Look through the records, and whenever a line includes the word "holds", copy it.

*** Opening of Exercise input ***

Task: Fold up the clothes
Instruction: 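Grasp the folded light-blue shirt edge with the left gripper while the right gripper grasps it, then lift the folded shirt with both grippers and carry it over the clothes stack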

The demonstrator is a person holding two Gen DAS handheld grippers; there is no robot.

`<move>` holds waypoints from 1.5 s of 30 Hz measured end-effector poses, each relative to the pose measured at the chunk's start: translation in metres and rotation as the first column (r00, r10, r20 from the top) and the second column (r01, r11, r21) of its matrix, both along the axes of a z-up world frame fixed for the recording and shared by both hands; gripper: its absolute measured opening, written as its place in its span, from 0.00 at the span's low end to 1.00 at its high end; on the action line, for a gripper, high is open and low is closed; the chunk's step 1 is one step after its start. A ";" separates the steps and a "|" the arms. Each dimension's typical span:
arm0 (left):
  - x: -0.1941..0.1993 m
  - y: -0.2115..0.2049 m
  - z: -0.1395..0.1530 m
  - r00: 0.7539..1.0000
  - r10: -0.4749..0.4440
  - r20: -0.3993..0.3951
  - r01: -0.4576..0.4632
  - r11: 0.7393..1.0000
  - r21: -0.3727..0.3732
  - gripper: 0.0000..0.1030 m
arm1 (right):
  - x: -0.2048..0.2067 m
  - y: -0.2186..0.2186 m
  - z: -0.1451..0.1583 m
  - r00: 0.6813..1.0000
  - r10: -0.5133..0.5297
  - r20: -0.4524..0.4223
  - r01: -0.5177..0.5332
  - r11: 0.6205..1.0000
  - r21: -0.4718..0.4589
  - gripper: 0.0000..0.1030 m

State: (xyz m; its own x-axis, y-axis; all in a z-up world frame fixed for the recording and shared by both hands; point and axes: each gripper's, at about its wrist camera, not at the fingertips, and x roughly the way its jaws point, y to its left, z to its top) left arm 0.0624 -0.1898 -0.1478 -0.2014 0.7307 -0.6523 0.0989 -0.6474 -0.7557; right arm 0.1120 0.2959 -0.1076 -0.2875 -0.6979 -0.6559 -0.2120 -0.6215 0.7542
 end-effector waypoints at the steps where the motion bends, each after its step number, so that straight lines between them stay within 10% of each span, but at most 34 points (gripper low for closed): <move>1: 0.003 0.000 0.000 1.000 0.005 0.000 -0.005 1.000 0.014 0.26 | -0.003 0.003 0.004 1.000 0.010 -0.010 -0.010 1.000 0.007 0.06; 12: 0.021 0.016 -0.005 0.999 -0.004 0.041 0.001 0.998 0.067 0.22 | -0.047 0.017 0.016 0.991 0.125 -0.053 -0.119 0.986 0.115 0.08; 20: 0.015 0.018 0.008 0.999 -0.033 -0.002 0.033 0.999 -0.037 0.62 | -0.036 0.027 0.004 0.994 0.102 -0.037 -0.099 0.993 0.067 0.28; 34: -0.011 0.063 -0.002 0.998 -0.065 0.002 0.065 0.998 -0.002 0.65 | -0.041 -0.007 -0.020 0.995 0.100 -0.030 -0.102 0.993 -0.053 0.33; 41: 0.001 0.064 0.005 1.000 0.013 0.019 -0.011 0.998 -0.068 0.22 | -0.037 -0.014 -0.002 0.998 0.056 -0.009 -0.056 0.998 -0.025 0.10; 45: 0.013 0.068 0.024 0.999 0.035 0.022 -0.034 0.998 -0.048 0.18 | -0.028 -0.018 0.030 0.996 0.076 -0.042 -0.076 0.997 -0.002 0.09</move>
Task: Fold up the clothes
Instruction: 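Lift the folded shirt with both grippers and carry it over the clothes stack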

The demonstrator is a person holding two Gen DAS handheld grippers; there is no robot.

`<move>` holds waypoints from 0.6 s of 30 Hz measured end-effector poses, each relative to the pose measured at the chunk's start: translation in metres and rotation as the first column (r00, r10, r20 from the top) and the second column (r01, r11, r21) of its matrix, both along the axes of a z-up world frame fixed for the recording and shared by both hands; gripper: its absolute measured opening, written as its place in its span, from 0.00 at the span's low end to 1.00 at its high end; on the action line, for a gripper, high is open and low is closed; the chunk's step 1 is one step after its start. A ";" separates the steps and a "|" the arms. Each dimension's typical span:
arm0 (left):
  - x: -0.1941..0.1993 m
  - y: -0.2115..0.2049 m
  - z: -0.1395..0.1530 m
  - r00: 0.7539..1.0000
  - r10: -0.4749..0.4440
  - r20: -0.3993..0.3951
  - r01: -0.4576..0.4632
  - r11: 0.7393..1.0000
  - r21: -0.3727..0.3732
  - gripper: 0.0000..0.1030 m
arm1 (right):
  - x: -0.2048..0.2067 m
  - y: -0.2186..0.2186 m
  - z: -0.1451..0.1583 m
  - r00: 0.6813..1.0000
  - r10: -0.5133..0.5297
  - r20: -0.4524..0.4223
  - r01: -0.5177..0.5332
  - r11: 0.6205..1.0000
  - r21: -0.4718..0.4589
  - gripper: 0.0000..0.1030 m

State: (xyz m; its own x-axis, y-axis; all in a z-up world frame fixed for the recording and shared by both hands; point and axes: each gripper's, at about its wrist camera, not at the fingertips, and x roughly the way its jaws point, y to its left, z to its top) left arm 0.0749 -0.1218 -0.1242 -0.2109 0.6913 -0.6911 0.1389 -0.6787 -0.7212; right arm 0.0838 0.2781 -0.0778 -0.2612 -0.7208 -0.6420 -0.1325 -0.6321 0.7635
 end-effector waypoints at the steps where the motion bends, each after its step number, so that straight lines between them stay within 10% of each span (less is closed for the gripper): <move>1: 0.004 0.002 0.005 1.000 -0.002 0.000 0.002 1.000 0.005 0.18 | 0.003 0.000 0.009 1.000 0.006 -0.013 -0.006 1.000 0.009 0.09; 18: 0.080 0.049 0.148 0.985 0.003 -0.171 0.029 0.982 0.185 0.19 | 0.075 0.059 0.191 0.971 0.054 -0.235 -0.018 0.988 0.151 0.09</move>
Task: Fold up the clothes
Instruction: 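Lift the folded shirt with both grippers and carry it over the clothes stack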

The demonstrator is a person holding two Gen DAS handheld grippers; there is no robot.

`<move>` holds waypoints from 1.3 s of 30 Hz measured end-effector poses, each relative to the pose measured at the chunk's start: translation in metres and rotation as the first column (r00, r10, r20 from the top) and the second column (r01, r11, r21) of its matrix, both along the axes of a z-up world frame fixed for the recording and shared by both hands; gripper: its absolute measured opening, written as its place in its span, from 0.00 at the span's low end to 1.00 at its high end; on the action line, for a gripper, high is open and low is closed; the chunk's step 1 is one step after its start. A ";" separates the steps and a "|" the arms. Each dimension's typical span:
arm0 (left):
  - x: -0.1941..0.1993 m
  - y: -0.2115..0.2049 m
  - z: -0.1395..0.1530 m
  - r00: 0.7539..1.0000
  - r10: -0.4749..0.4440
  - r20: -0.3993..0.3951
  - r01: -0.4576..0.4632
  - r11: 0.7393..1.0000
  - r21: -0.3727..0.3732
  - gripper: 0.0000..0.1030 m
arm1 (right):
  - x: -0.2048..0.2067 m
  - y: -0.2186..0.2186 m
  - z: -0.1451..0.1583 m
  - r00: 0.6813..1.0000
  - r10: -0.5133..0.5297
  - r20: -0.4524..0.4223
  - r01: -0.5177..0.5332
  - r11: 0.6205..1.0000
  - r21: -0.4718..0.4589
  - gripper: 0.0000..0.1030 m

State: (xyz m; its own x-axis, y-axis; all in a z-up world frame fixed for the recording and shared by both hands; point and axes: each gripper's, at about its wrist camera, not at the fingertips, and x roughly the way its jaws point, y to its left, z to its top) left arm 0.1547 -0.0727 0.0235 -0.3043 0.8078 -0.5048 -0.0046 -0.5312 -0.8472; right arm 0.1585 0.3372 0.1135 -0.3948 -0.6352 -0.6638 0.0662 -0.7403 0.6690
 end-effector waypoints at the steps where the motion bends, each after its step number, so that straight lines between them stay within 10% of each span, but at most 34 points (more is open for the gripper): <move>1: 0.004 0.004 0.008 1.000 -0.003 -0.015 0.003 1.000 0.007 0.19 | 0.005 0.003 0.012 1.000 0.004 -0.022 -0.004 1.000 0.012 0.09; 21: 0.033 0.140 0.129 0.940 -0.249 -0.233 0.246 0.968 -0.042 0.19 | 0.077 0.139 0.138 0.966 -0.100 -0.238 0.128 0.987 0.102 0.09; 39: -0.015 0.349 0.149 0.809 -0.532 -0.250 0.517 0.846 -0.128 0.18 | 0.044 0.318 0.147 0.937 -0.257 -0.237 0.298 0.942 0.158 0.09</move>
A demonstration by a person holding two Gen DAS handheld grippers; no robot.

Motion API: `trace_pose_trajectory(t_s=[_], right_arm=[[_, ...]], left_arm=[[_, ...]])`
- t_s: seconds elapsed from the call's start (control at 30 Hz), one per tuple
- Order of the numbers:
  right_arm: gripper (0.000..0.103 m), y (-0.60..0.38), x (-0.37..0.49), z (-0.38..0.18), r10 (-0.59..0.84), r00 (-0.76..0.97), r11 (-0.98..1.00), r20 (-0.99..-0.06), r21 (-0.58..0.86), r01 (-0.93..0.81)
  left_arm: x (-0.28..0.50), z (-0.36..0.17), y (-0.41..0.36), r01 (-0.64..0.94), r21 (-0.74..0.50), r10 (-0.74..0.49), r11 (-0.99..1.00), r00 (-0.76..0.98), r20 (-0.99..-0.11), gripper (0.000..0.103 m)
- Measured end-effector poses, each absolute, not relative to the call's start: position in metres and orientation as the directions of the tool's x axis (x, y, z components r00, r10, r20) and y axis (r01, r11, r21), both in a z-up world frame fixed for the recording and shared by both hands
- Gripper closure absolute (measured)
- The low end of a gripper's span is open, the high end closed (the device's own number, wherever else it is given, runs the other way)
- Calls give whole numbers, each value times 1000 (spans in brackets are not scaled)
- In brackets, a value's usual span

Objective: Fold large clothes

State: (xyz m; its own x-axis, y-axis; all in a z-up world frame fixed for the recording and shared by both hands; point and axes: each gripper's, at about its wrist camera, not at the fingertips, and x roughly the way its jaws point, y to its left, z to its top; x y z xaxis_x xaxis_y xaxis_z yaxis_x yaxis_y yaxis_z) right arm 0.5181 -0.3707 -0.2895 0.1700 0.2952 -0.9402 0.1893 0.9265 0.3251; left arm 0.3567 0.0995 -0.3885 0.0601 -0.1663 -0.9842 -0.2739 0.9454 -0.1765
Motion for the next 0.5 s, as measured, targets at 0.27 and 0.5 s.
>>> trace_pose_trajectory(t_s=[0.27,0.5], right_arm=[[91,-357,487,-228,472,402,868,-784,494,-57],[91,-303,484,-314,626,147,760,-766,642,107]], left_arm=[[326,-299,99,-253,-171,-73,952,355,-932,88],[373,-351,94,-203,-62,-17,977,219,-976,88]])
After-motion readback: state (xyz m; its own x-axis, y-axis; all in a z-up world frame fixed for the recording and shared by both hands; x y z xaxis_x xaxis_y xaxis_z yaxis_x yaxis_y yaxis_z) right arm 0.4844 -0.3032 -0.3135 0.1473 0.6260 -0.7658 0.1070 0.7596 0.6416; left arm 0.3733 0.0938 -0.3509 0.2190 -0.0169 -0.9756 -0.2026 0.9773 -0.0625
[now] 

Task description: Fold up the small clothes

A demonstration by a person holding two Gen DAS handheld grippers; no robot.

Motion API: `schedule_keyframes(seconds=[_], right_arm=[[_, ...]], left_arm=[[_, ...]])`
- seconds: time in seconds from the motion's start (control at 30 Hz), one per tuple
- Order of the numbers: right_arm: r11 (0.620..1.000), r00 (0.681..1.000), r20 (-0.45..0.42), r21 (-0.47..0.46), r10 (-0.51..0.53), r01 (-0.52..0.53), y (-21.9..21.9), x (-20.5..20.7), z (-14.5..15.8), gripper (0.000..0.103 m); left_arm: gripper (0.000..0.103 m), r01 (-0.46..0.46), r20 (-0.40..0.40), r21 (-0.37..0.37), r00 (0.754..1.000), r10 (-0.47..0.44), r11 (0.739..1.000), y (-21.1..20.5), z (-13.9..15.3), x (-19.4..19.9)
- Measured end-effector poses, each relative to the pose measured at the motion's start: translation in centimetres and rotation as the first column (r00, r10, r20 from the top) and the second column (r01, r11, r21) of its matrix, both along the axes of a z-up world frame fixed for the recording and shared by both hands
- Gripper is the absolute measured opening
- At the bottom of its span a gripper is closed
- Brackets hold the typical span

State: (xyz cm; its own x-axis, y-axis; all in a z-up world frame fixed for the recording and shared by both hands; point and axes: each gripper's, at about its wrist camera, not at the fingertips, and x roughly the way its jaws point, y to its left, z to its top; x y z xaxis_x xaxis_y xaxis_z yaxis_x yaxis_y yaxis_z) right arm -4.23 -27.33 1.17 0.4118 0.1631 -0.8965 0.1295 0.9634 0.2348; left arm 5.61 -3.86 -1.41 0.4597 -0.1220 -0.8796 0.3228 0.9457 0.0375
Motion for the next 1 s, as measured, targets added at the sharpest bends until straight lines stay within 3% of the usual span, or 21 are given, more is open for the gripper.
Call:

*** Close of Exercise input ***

Task output —
`<move>` holds waypoints from 1.5 s of 30 Hz measured end-effector poses, each relative to the pose measured at the chunk's start: translation in metres and rotation as the first column (r00, r10, r20 from the top) and the second column (r01, r11, r21) of its matrix, both along the axes of a z-up world frame fixed for the recording and shared by both hands; gripper: its absolute measured opening, written as its place in its span, from 0.00 at the span's low end to 1.00 at its high end; on the action line, for a gripper, high is open and low is closed; the chunk's step 1 is one step after its start. A ";" separates the steps and a "|" the arms. Each dimension's typical span:
`<move>` holds waypoints from 0.6 s of 30 Hz measured end-effector poses, each relative to the pose measured at the chunk's start: translation in metres and rotation as the first column (r00, r10, r20 from the top) and the second column (r01, r11, r21) of its matrix, both along the axes of a z-up world frame fixed for the recording and shared by both hands; gripper: its absolute measured opening, written as its place in its span, from 0.00 at the span's low end to 1.00 at its high end; on the action line, for a gripper, high is open and low is closed; the chunk's step 1 is one step after its start. A ";" separates the steps and a "|" the arms. Each dimension's typical span:
`<move>` holds waypoints from 1.3 s of 30 Hz measured end-effector poses, each relative to the pose measured at the chunk's start: translation in metres and rotation as the first column (r00, r10, r20 from the top) and the second column (r01, r11, r21) of its matrix, both along the axes of a z-up world frame fixed for the recording and shared by both hands; gripper: its absolute measured opening, written as its place in its span, from 0.00 at the span's low end to 1.00 at its high end; on the action line, for a gripper, high is open and low is closed; the chunk's step 1 is one step after its start. A ";" separates the steps and a "|" the arms. Each dimension's typical span:

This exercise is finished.